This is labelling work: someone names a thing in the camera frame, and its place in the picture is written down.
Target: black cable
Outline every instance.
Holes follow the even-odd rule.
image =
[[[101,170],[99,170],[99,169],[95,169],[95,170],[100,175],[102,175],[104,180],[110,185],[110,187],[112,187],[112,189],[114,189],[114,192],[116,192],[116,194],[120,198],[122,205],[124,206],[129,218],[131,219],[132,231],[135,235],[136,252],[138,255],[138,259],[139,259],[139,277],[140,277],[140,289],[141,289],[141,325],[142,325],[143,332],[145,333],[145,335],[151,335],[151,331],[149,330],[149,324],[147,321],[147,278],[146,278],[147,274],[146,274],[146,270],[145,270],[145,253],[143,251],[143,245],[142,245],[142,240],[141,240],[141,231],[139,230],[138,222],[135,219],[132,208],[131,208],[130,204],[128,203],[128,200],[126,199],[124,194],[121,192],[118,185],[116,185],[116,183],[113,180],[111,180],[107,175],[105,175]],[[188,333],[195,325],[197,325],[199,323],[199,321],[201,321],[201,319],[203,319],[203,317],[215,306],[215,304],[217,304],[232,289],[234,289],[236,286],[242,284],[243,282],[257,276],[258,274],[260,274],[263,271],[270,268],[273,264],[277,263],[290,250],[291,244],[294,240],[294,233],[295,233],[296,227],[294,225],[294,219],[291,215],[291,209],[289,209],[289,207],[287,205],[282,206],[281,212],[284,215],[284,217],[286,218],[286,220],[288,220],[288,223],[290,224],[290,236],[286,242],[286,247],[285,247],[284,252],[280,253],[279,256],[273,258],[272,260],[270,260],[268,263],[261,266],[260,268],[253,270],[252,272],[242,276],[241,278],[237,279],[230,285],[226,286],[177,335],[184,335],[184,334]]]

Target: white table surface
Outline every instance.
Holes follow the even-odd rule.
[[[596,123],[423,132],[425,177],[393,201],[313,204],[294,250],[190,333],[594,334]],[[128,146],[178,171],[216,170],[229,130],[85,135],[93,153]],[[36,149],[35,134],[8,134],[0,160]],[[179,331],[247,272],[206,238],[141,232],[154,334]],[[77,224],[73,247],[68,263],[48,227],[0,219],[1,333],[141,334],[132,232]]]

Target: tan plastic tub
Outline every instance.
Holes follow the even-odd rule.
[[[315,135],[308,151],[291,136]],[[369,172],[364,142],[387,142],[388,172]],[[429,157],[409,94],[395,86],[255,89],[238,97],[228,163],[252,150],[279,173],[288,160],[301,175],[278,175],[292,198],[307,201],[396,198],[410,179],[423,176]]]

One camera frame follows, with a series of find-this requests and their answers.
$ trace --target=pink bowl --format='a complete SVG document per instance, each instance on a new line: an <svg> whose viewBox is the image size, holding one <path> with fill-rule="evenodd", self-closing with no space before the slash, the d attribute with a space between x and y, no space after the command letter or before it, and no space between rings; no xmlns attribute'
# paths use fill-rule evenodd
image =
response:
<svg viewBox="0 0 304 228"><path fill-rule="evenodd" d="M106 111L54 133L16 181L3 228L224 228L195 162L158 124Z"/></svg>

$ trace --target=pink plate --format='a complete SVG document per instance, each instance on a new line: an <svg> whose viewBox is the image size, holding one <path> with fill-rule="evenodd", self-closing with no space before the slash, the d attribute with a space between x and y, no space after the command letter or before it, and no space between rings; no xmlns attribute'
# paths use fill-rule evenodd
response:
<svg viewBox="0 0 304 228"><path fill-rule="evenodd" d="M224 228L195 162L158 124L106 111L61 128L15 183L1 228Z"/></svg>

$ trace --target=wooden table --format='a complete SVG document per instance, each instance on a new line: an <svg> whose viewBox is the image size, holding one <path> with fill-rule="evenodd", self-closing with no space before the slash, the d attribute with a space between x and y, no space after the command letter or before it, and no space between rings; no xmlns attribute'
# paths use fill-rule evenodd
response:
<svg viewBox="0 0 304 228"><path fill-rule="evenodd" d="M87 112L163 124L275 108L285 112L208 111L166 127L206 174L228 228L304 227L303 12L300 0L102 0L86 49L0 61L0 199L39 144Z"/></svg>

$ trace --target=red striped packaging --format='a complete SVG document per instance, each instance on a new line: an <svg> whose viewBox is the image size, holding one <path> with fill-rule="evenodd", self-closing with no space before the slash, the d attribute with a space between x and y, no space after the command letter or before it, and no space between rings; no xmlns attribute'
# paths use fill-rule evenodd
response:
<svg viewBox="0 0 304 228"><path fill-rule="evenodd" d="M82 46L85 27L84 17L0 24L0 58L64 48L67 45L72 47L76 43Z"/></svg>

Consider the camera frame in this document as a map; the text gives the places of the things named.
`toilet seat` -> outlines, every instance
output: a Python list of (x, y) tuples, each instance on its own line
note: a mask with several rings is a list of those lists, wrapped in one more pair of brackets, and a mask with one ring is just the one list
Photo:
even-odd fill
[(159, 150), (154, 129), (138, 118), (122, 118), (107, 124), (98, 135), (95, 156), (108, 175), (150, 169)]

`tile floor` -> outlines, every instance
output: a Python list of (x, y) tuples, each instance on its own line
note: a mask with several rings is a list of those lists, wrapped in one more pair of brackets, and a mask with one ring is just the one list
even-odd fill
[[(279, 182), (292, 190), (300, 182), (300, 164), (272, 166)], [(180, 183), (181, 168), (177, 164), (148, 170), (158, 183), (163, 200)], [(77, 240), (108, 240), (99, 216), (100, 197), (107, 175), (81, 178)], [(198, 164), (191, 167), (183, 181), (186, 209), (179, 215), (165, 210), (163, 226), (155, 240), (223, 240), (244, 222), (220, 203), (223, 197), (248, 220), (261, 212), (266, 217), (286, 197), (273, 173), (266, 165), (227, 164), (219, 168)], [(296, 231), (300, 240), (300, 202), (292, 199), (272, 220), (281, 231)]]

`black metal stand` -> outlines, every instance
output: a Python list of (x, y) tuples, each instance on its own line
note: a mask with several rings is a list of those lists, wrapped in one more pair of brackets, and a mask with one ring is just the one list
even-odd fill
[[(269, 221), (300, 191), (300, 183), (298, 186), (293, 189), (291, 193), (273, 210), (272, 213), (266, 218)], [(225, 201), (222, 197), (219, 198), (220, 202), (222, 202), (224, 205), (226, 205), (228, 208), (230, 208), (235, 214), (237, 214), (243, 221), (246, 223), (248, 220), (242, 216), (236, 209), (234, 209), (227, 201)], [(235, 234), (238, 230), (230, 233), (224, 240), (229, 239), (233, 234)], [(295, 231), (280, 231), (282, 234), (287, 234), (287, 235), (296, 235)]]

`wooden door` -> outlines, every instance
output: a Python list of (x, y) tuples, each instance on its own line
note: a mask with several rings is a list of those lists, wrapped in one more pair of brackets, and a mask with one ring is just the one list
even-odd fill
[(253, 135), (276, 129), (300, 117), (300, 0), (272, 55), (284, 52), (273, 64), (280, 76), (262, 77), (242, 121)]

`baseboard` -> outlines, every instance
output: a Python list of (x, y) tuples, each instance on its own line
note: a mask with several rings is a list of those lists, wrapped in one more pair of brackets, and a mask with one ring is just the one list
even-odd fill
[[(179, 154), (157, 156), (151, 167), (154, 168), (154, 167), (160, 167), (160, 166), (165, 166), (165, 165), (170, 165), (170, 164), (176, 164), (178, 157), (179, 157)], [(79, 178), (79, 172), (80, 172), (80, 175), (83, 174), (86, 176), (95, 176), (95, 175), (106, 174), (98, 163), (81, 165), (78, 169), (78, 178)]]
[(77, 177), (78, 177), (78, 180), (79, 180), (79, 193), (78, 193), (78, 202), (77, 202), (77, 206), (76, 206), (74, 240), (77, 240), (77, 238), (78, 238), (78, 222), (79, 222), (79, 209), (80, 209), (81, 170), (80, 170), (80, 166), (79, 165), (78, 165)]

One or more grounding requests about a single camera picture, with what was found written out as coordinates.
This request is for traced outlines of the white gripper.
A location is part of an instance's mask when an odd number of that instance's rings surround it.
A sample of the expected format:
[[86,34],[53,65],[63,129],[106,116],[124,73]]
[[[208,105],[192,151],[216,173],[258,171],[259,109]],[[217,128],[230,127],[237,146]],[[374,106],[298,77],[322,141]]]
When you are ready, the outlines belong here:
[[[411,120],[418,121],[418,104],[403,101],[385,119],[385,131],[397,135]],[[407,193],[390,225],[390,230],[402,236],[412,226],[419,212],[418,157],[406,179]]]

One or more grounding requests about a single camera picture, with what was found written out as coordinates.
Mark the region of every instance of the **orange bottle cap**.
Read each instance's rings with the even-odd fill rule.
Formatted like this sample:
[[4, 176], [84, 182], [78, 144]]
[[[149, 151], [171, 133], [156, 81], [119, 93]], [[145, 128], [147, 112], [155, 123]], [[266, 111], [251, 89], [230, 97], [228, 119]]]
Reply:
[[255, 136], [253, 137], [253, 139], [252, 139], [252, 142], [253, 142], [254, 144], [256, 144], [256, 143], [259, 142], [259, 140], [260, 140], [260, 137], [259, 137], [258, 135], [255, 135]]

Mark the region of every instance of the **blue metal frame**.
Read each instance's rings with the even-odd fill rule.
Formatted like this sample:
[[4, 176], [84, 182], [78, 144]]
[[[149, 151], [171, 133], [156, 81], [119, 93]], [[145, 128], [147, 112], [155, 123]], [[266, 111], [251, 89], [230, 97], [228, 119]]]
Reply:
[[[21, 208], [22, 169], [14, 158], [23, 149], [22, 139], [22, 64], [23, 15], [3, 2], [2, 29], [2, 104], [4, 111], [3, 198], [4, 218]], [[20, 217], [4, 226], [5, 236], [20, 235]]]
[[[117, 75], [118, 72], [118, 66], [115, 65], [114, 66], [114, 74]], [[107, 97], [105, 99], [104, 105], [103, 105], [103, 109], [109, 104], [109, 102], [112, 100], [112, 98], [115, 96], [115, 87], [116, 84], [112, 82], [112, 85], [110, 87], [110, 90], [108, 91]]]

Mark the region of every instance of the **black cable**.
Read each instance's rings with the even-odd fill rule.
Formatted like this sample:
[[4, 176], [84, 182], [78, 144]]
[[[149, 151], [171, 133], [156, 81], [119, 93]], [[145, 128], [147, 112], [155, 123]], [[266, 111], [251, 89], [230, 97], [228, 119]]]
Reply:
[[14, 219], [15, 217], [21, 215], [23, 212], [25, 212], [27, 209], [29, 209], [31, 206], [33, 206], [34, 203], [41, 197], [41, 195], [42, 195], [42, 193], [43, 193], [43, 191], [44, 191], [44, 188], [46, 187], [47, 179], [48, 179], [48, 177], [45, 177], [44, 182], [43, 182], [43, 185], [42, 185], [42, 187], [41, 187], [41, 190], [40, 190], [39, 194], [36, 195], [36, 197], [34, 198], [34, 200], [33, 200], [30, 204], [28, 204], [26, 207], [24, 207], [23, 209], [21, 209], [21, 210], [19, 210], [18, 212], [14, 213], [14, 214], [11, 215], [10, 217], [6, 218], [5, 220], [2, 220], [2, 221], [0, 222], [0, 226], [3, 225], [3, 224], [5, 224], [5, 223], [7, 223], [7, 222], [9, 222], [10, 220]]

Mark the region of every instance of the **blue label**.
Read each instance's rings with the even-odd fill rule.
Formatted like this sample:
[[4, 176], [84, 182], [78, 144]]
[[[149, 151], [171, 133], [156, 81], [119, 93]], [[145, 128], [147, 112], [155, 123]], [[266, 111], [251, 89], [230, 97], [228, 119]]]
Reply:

==

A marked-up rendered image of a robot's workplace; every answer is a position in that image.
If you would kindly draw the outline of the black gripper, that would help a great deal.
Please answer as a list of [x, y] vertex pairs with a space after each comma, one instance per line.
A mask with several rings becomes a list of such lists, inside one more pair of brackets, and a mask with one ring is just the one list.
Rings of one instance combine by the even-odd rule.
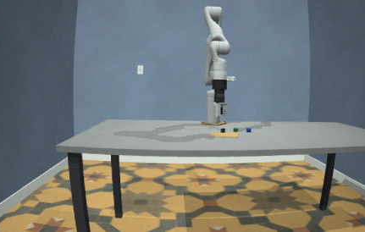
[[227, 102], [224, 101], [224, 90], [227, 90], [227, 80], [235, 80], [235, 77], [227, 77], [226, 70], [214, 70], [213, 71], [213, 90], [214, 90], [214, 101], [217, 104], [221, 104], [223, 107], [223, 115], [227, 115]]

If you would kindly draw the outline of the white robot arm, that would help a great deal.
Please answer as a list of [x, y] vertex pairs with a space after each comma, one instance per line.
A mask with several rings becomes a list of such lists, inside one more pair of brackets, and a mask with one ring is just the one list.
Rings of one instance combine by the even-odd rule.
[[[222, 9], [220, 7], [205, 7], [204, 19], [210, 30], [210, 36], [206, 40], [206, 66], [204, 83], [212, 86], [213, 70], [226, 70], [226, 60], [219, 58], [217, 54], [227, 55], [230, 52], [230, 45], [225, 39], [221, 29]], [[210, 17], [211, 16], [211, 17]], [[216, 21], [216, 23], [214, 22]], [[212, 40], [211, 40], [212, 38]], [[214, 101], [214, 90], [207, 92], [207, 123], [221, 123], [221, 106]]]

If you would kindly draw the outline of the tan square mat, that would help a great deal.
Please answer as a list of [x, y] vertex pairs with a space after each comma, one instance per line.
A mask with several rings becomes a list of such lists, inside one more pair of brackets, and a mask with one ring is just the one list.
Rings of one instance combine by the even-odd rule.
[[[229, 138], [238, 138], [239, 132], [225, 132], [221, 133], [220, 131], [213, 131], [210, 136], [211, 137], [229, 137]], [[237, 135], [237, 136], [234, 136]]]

==

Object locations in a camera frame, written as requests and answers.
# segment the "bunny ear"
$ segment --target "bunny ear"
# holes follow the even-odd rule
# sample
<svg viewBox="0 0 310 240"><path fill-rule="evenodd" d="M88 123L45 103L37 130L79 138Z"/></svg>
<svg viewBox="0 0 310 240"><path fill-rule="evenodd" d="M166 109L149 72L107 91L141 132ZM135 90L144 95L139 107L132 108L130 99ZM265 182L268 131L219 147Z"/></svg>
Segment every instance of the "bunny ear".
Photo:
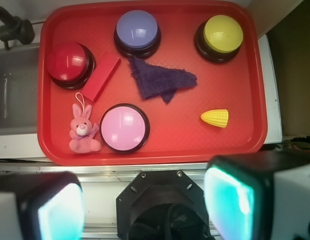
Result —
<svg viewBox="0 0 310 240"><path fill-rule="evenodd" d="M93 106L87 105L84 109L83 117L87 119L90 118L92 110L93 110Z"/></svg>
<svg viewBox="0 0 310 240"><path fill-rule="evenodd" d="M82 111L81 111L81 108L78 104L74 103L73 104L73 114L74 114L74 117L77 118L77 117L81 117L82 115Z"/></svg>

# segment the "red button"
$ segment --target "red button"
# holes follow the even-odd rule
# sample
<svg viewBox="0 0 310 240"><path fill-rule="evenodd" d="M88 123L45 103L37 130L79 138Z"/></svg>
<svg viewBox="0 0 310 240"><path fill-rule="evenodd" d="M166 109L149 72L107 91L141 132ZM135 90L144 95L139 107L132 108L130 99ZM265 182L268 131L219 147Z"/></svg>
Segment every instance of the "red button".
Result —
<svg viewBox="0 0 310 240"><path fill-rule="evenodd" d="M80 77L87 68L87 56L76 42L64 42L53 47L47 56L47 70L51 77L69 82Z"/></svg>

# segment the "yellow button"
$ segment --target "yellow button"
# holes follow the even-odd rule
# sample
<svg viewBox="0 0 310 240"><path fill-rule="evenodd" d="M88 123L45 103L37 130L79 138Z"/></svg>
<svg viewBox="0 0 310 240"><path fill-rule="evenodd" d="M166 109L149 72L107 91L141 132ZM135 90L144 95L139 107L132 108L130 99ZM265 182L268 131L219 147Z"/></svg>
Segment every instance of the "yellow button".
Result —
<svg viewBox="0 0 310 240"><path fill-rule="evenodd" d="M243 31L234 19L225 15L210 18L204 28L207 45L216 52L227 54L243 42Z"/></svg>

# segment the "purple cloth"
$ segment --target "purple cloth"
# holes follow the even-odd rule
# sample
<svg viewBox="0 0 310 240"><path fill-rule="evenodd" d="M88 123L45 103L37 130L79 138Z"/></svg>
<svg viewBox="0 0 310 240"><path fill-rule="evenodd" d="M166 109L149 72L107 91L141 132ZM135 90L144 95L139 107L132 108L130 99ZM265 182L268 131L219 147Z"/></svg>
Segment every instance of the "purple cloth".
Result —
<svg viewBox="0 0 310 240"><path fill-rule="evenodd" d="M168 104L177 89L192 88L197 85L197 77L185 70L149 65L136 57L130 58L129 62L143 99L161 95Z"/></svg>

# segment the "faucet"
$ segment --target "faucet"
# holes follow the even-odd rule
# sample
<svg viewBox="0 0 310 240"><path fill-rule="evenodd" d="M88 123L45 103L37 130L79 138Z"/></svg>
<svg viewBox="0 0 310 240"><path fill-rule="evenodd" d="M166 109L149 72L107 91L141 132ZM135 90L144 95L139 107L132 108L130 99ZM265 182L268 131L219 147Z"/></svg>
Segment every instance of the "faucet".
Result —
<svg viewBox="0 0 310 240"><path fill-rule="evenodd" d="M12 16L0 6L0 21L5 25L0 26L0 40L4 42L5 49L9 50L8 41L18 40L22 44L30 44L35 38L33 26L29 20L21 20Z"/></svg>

**Goal of the exercise:** Work out the number of lines in the records containing the word "bunny". Write only that number.

**Solution to this task:** 3